▸ What the exercise asks
Exclude any images and output the remaining records exactly.

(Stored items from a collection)
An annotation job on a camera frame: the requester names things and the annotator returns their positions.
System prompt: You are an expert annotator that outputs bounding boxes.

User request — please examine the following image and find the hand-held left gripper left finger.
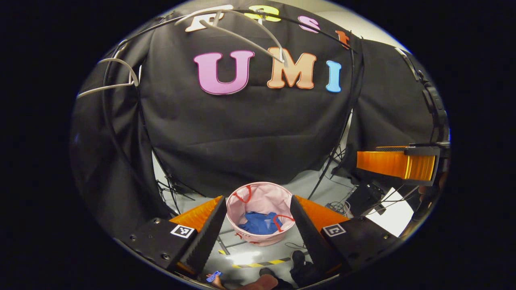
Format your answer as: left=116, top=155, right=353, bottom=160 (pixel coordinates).
left=120, top=195, right=228, bottom=279

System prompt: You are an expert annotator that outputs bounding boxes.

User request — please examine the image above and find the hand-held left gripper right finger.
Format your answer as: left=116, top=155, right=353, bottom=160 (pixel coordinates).
left=289, top=195, right=403, bottom=278

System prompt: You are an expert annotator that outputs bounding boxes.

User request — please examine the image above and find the blue corduroy shirt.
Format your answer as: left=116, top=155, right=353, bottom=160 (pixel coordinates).
left=239, top=211, right=283, bottom=235

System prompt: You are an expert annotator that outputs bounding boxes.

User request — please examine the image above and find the pink laundry hamper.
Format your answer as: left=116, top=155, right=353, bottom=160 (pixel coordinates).
left=226, top=181, right=297, bottom=247

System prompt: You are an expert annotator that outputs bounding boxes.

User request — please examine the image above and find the black clothes rack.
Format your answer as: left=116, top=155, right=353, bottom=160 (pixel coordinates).
left=102, top=6, right=365, bottom=254

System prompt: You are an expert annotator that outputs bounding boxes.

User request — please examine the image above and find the white clothes hanger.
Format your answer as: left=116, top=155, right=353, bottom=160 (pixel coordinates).
left=175, top=5, right=289, bottom=67
left=77, top=58, right=140, bottom=99

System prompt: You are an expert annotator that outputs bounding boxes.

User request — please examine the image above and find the power strip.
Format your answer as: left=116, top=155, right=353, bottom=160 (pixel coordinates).
left=326, top=201, right=351, bottom=217

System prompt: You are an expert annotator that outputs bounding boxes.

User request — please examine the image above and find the black equipment case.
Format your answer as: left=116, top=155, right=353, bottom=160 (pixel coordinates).
left=347, top=183, right=384, bottom=217

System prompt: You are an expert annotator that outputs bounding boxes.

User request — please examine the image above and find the white floor sheet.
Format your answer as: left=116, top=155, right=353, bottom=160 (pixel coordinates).
left=365, top=188, right=416, bottom=237

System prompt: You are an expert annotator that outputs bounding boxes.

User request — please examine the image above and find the black tripod stand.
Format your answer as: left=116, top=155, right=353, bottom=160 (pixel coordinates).
left=156, top=174, right=195, bottom=203
left=308, top=117, right=353, bottom=200

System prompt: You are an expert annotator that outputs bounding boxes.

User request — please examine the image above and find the yellow black hazard tape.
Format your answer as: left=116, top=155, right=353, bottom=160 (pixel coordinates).
left=232, top=259, right=287, bottom=269

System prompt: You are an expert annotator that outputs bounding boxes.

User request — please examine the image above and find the black backdrop cloth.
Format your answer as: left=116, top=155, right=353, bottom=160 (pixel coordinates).
left=71, top=4, right=448, bottom=238

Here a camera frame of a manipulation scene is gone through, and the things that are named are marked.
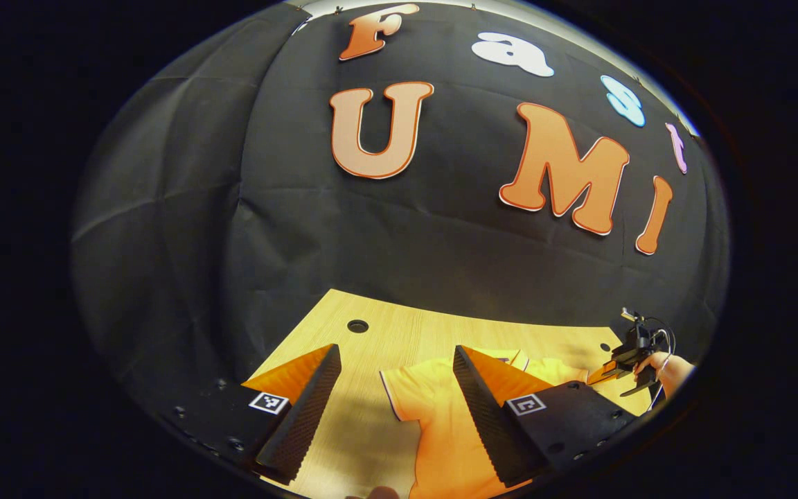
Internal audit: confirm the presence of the orange T-shirt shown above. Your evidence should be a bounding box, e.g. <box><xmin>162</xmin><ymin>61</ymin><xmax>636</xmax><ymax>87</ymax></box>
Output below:
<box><xmin>380</xmin><ymin>349</ymin><xmax>590</xmax><ymax>499</ymax></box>

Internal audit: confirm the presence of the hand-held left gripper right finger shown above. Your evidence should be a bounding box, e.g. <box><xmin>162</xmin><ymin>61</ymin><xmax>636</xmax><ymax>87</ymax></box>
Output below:
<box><xmin>452</xmin><ymin>344</ymin><xmax>642</xmax><ymax>488</ymax></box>

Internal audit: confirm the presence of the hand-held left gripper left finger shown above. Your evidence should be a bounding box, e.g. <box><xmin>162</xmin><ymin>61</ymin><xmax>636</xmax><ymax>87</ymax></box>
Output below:
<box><xmin>160</xmin><ymin>343</ymin><xmax>343</xmax><ymax>486</ymax></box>

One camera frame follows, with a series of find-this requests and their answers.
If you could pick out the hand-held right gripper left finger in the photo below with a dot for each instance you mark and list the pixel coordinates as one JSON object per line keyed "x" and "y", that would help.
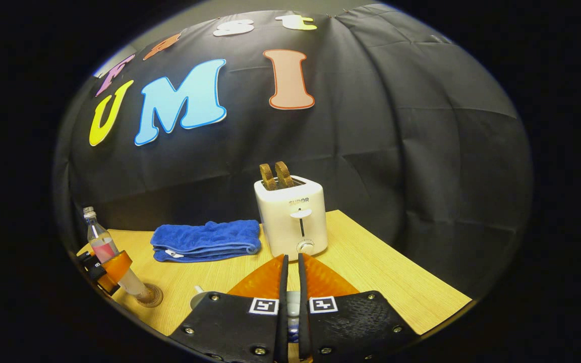
{"x": 284, "y": 282}

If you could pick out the black backdrop cloth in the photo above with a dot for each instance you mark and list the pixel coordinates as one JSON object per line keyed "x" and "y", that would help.
{"x": 396, "y": 151}

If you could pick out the brown bread slice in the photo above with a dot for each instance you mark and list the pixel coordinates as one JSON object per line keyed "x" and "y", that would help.
{"x": 268, "y": 176}
{"x": 284, "y": 174}

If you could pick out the white toaster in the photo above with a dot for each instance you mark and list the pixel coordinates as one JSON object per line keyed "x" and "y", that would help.
{"x": 285, "y": 222}

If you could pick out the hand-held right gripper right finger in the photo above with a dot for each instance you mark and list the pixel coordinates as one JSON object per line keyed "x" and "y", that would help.
{"x": 303, "y": 282}

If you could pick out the round wooden coaster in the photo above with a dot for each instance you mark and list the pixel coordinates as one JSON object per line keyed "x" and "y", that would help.
{"x": 155, "y": 298}

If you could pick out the clear plastic water bottle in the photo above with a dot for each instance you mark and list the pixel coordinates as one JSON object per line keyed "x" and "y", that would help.
{"x": 100, "y": 242}

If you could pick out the white blue teacup lid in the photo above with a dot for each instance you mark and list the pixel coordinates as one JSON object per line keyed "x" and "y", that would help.
{"x": 293, "y": 302}

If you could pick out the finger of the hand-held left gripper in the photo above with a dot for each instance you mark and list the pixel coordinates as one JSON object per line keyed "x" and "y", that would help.
{"x": 83, "y": 259}
{"x": 116, "y": 267}

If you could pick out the folded blue towel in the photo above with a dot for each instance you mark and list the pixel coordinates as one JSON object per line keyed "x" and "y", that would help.
{"x": 205, "y": 239}

▸ Finished exercise
An annotation job on a camera frame: the requester names things and the annotator returns their positions.
System prompt: You are an expert annotator that outputs bounding boxes.

User request — please examine the following image and find the hand-held left gripper left finger.
Format your answer as: left=116, top=155, right=353, bottom=160 (pixel coordinates).
left=120, top=195, right=228, bottom=279

System prompt: You are an expert annotator that outputs bounding boxes.

User request — please examine the image above and find the hand-held left gripper right finger.
Format your answer as: left=116, top=155, right=353, bottom=160 (pixel coordinates).
left=289, top=195, right=403, bottom=278

System prompt: You are an expert annotator that outputs bounding boxes.

User request — please examine the image above and find the blue corduroy shirt.
Format your answer as: left=116, top=155, right=353, bottom=160 (pixel coordinates).
left=239, top=211, right=283, bottom=235

System prompt: You are an expert annotator that outputs bounding boxes.

User request — please examine the image above and find the pink laundry hamper.
Format your answer as: left=116, top=155, right=353, bottom=160 (pixel coordinates).
left=226, top=181, right=297, bottom=247

System prompt: You are an expert annotator that outputs bounding boxes.

User request — please examine the image above and find the black clothes rack.
Format your answer as: left=116, top=155, right=353, bottom=160 (pixel coordinates).
left=102, top=6, right=365, bottom=254

System prompt: You are an expert annotator that outputs bounding boxes.

User request — please examine the image above and find the white clothes hanger.
Format your answer as: left=116, top=155, right=353, bottom=160 (pixel coordinates).
left=175, top=5, right=289, bottom=67
left=77, top=58, right=140, bottom=99

System prompt: You are an expert annotator that outputs bounding boxes.

User request — please examine the image above and find the power strip.
Format your answer as: left=116, top=155, right=353, bottom=160 (pixel coordinates).
left=326, top=201, right=351, bottom=217

System prompt: You are an expert annotator that outputs bounding boxes.

User request — please examine the image above and find the black equipment case.
Format your answer as: left=116, top=155, right=353, bottom=160 (pixel coordinates).
left=347, top=183, right=384, bottom=217

System prompt: You are an expert annotator that outputs bounding boxes.

User request — please examine the image above and find the white floor sheet.
Format your answer as: left=116, top=155, right=353, bottom=160 (pixel coordinates).
left=365, top=188, right=416, bottom=237

System prompt: You are an expert annotator that outputs bounding boxes.

User request — please examine the image above and find the black tripod stand.
Format your answer as: left=116, top=155, right=353, bottom=160 (pixel coordinates).
left=156, top=174, right=195, bottom=203
left=308, top=117, right=353, bottom=200

System prompt: You are an expert annotator that outputs bounding boxes.

User request — please examine the image above and find the yellow black hazard tape.
Format your answer as: left=116, top=155, right=353, bottom=160 (pixel coordinates).
left=232, top=259, right=287, bottom=269

System prompt: You are an expert annotator that outputs bounding boxes.

User request — please examine the image above and find the black backdrop cloth.
Format your answer as: left=116, top=155, right=353, bottom=160 (pixel coordinates).
left=71, top=4, right=448, bottom=238

Here a camera frame of a manipulation scene is gone through, and the things that are named are marked.
Internal audit: confirm the presence of the orange T-shirt shown above. Your evidence should be a bounding box, e.g. <box><xmin>162</xmin><ymin>61</ymin><xmax>636</xmax><ymax>87</ymax></box>
Output below:
<box><xmin>380</xmin><ymin>349</ymin><xmax>590</xmax><ymax>499</ymax></box>

Internal audit: confirm the presence of the hand-held left gripper right finger shown above. Your evidence should be a bounding box, e.g. <box><xmin>162</xmin><ymin>61</ymin><xmax>636</xmax><ymax>87</ymax></box>
Output below:
<box><xmin>452</xmin><ymin>344</ymin><xmax>642</xmax><ymax>488</ymax></box>

Internal audit: confirm the presence of the hand-held left gripper left finger shown above. Your evidence should be a bounding box, e.g. <box><xmin>162</xmin><ymin>61</ymin><xmax>636</xmax><ymax>87</ymax></box>
Output below:
<box><xmin>160</xmin><ymin>343</ymin><xmax>343</xmax><ymax>486</ymax></box>

One camera frame follows, with a series of find-this requests and their answers.
If you could pick out the hand-held right gripper left finger in the photo below with a dot for each instance you mark and list the pixel coordinates as one JSON object per line keyed "x" and "y", that would help.
{"x": 284, "y": 282}

If you could pick out the black backdrop cloth in the photo above with a dot for each instance you mark and list the pixel coordinates as one JSON object per line keyed "x" and "y", that would help.
{"x": 396, "y": 151}

If you could pick out the brown bread slice in the photo above with a dot for each instance you mark and list the pixel coordinates as one JSON object per line keyed "x" and "y", that would help.
{"x": 268, "y": 176}
{"x": 284, "y": 174}

If you could pick out the white toaster in the photo above with a dot for each instance you mark and list the pixel coordinates as one JSON object per line keyed "x" and "y", that would help.
{"x": 285, "y": 222}

If you could pick out the hand-held right gripper right finger in the photo above with a dot for each instance you mark and list the pixel coordinates as one JSON object per line keyed "x" and "y", that would help.
{"x": 303, "y": 282}

If you could pick out the round wooden coaster in the photo above with a dot for each instance you mark and list the pixel coordinates as one JSON object per line keyed "x" and "y", that would help.
{"x": 155, "y": 298}

If you could pick out the clear plastic water bottle in the photo above with a dot for each instance you mark and list the pixel coordinates as one JSON object per line keyed "x" and "y", that would help.
{"x": 100, "y": 242}

If you could pick out the white blue teacup lid in the photo above with a dot for each instance you mark and list the pixel coordinates as one JSON object per line keyed "x" and "y", that would help.
{"x": 293, "y": 302}

If you could pick out the finger of the hand-held left gripper in the photo above with a dot for each instance you mark and list the pixel coordinates as one JSON object per line keyed "x" and "y", that would help.
{"x": 83, "y": 259}
{"x": 116, "y": 267}

If you could pick out the folded blue towel in the photo above with a dot for each instance you mark and list the pixel coordinates as one JSON object per line keyed "x" and "y", that would help.
{"x": 205, "y": 239}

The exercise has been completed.